J’avais la même sensation d’irréalité que lors des crises de somnambulisme qui avaient jalonné mon enfance de moments incompréhensibles et fascinants, durant lesquels j’errais entre rêve et réalité sans plus savoir où j’étais, ni même si j’étais encore quelque part.
C’est ainsi qu’il m’a semblé passer la nuit à jouer gros jeu, non sans avoir, au point du jour, une discrète aventure sur le sofa du boudoir attenant, en compagnie de la contessa V…, une jeune personne des plus délurées, dont l’expertise me procura l’excessive jouissance à laquelle je dois sans doute d’avoir, en même temps, repris connaissance et perdu toute contenance.
Au moment où j’ai rouvert les yeux, la directrice de l’Alliance Française entamait sa présentation de mon exposition en évoquant avec un enthousiasme contagieux « ce présent perpétuel qui donne à ces peintures intemporelles leur caractère universel ».
« Je n’ai perdu conscience qu’un instant » me suis-je dit, « j’ai rêvé, j’ai dû halluciner, comme autrefois – comme toujours. »
J’avais parlé tout haut sans m’en rendre compte, et ma voisine m’a chuchoté : « Tu te sens bien ? Il y a un instant, tu avais l’air, comment dire, absent… »
Je n’ai rien répondu, ce simple mot, absent, m’avait fait venir les l armes aux yeux.
Il m’avait paru tellement réel, ce rêve…
J’ai fourré la main dans ma poche pour y prendre un mouchoir en papier, et mes doigt se sont refermés sur une pièce de monnaie que je ne me souvenais pas y avoir mise. Elle était en or, portait le lion de Venise, c’était un sequin, ce fameux ducat d’or vénitien qui a sans doute eu cours plus longtemps qu’aucune autre monnaie au monde.

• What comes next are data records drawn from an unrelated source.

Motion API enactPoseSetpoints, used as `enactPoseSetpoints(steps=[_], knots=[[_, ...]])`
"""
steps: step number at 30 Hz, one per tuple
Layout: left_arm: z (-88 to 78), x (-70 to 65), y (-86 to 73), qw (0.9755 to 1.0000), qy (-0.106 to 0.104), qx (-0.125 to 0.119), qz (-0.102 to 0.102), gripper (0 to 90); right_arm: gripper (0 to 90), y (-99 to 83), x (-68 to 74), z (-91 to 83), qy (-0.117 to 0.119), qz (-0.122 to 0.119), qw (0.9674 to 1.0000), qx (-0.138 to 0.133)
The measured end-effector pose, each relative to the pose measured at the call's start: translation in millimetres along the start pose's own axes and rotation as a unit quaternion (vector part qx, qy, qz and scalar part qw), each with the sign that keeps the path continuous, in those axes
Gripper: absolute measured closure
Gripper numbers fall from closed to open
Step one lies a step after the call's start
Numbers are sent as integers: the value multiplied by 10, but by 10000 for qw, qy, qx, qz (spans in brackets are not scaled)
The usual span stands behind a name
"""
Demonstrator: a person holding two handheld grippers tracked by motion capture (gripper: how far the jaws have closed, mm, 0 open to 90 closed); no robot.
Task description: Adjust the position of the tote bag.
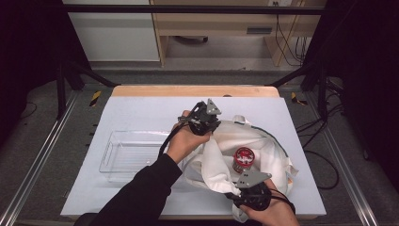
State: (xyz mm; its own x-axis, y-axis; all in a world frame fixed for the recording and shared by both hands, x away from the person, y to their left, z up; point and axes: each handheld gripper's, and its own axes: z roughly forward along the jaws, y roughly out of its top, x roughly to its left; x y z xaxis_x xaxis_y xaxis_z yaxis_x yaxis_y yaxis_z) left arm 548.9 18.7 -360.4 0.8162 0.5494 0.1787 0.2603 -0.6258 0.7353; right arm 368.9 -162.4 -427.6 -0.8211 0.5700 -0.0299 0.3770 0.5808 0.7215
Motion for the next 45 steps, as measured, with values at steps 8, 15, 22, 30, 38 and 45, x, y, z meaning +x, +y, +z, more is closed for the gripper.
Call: enactPoseSetpoints(steps=[8, 15, 22, 30, 38, 45], knots=[[136, -2, -65, 9998, -6, 210, -27, 822, 644, -32, 40, 88, 35, -98, 9998, 184], [108, -21, -93, 9998, -19, 175, 8, 820, 624, -33, 30, 93, 51, -49, 9998, 180], [57, -65, -112, 9999, -29, 123, 35, 794, 544, -18, 26, 87, 95, 11, 9998, 177], [-201, -156, -123, 9997, 9, -196, 126, 589, 315, 37, -1, 15, -28, 123, 9999, 30], [-459, -175, -234, 9990, 37, -427, 113, 484, 199, 159, -30, -219, -130, 205, 9990, -367], [-586, -201, -386, 9986, -2, -521, 44, 445, 210, 296, -211, -418, -473, 266, 9973, -492]])
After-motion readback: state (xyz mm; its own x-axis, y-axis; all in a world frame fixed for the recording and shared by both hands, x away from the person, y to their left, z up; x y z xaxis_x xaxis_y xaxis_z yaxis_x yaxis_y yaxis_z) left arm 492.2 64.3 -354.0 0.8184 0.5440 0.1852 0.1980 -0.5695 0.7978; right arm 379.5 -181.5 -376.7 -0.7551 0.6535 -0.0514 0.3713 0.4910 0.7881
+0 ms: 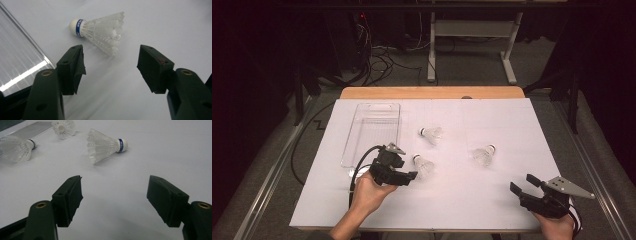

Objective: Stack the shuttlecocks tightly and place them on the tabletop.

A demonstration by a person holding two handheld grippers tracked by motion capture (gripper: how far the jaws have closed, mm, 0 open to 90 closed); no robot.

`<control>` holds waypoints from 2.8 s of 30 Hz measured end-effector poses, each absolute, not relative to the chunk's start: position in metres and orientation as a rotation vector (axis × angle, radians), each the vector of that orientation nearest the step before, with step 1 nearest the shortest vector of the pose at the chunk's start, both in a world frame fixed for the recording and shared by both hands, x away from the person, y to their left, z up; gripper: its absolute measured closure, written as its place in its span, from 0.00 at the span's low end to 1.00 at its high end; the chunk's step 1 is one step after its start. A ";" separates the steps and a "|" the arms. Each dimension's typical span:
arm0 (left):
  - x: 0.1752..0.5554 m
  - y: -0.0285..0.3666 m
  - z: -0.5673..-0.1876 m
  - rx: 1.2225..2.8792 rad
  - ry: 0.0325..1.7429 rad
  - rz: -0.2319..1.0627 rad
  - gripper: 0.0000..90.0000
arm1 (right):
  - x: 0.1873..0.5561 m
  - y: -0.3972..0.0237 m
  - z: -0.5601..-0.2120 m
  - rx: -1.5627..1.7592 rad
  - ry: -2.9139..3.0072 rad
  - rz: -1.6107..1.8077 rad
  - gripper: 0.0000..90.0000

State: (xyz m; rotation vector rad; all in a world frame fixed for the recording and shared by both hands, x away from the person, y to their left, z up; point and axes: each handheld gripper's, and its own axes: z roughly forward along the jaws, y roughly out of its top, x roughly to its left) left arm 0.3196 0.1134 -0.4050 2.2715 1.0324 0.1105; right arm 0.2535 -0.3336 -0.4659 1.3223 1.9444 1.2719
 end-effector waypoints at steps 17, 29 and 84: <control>0.305 0.114 -0.411 2.278 1.006 0.122 0.44 | 0.253 -0.334 -0.466 1.323 1.943 1.274 0.32; 0.297 0.124 -0.415 2.247 1.023 0.123 0.43 | 0.253 -0.334 -0.466 1.322 1.944 1.272 0.32; 0.272 0.170 -0.421 2.162 1.114 0.218 0.38 | 0.254 -0.332 -0.466 1.317 1.950 1.271 0.32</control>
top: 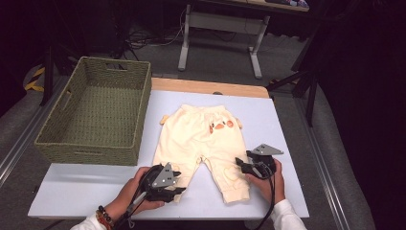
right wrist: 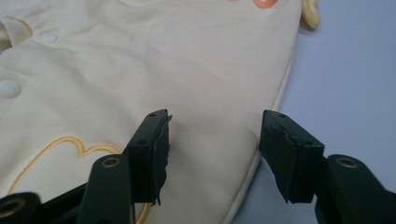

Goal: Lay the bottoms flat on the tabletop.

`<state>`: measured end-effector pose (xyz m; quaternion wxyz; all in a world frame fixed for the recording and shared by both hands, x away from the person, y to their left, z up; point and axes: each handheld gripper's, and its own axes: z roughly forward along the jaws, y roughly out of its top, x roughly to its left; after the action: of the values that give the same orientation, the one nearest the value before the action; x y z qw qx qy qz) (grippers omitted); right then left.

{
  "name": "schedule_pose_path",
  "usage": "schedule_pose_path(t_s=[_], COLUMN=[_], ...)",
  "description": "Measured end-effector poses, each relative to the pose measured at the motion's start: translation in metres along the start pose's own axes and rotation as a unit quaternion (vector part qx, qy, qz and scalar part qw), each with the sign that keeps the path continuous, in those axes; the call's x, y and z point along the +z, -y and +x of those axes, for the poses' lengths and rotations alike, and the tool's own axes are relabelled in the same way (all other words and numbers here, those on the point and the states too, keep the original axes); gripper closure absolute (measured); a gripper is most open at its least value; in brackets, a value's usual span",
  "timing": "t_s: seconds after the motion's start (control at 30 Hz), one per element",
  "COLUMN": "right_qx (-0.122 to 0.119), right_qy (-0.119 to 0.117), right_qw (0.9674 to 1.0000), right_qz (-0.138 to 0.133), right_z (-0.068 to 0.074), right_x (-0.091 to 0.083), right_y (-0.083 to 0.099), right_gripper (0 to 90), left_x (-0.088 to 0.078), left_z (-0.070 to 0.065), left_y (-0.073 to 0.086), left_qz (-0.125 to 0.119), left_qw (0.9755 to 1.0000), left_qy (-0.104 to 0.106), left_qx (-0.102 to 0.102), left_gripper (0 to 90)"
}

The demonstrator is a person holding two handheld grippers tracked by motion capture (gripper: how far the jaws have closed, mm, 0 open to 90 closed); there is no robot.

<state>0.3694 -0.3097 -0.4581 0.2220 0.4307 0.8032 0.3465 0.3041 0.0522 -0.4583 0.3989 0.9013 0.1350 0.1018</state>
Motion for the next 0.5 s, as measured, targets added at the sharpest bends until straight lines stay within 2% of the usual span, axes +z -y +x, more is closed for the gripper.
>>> schedule_pose_path(t_s=[0.03, 0.07, 0.17, 0.23, 0.27, 0.3, 0.33, 0.43, 0.5], right_qx=[0.008, 0.011, 0.013, 0.024, 0.033, 0.042, 0.044, 0.035, 0.032], right_qy=[-0.001, -0.005, -0.003, 0.002, -0.003, -0.008, -0.009, -0.021, -0.030], right_qw=[1.0000, 0.9999, 0.9999, 0.9997, 0.9994, 0.9990, 0.9990, 0.9991, 0.9990], right_qz=[0.004, 0.004, 0.010, 0.010, 0.010, 0.009, 0.009, 0.008, 0.008], right_z=[-0.0021, -0.0030, -0.0053, -0.0086, -0.0106, -0.0115, -0.0120, -0.0101, -0.0093], right_x=[0.0003, 0.0003, -0.0017, -0.0023, -0.0020, -0.0013, -0.0008, 0.0002, 0.0003], right_y=[-0.0001, 0.0001, -0.0002, 0.0009, 0.0016, 0.0019, 0.0019, 0.0005, 0.0000], right_gripper=[46.0, 47.1, 47.6, 47.0, 47.4, 48.1, 49.2, 61.3, 69.3], left_x=[0.0004, 0.0016, 0.0034, 0.0049, 0.0057, 0.0064, 0.0068, 0.0068, 0.0066], left_z=[0.0001, 0.0026, 0.0045, 0.0050, 0.0057, 0.0063, 0.0072, 0.0092, 0.0086], left_y=[0.0024, 0.0042, 0.0066, 0.0079, 0.0085, 0.0091, 0.0090, 0.0079, 0.0077], left_qz=[-0.007, -0.003, -0.008, -0.014, -0.015, -0.017, -0.017, -0.013, -0.015], left_qw=[0.9999, 0.9997, 0.9992, 0.9987, 0.9977, 0.9970, 0.9967, 0.9960, 0.9962], left_qy=[0.006, 0.015, 0.023, 0.034, 0.045, 0.054, 0.059, 0.069, 0.067], left_qx=[-0.007, -0.021, -0.030, -0.037, -0.048, -0.053, -0.052, -0.055, -0.054], left_gripper=[47.2, 46.9, 46.6, 50.3, 52.8, 58.6, 60.7, 68.0, 70.7])
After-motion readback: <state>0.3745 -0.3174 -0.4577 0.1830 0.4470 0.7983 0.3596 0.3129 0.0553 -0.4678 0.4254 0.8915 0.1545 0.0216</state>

Sidéré, j’ai cherché dans mon autre poche, dont j’ai tiré un mouchoir de batiste brodé d’entrelacs aux couleurs du Casino, crème, rose et turquoise, ce même mouchoir dont je me rappelais tout à coup m’être servi dans mon rêve pour essuyer le verre de l’aquarelle intemporelle qui était déjà présente au mur. La contessa V… me l’avait tendu afin que j’efface les traces de doigt que j’avais faites en redressant le cadre juste avant que commence la musique.
J’ai couru à l’aquarelle. Mes empreintes avaient disparu.
Pourtant, au dos du cadre, la date n’avait pas changé, c’était bien 2018.
Autour de moi, les invités me regardaient, se regardaient, commençaient à prendre leurs distances, à faire de la place à l’énergumène hagard qui, les yeux lui sortant de la tête, chevrotait sans fin : « L’aquarelle, elle était là-bas aussi, elle y était déjà, tout à l’heure, et puis le ducat… »
Il y avait un médecin dans la salle, ils s’y sont mis à tous, ont fini par me calmer, j’avais rêvé bien sûr, le surmenage, le stress, l’exposition, Venise enfin…
Mais au fond de moi brûlaient les bougies, brillaient les pièces d’or et les yeux pétillants de la contessa.

Le lendemain, complètement remis et me moquant in petto de mon incurable imagination, je suis revenu chercher les enceintes dans le réduit des musiciens. Lorsque je les ai soulevées j’ai remarqué sur le sol quelques grains de poussière jaunâtre. Pris de soupçon, j’ai humecté mon index de salive et ai passé la langue sur cette poudre rêche.
Il s’agissait bien de cette colophane indispensable à l’archet des instruments à cordes, qui ne sonneraient pas sans elle…
« Le ducat est un faux, il n’est pas en or. Mais c’est un faux d’époque… ». Me certifia plus tard le numismate que je consultai. « Et pas sans valeur ! ». Ajouta-t-il.
Là où je n’ai plus eu de doutes, et de là date ma folie, puisqu’il est impossible que ce qui est arrivé soit arrivé, c’est quand mon médecin de famille, quelques jours plus tard, rédigeant son ordonnance avec un sourire narquois, m’a prescrit des antibiotiques.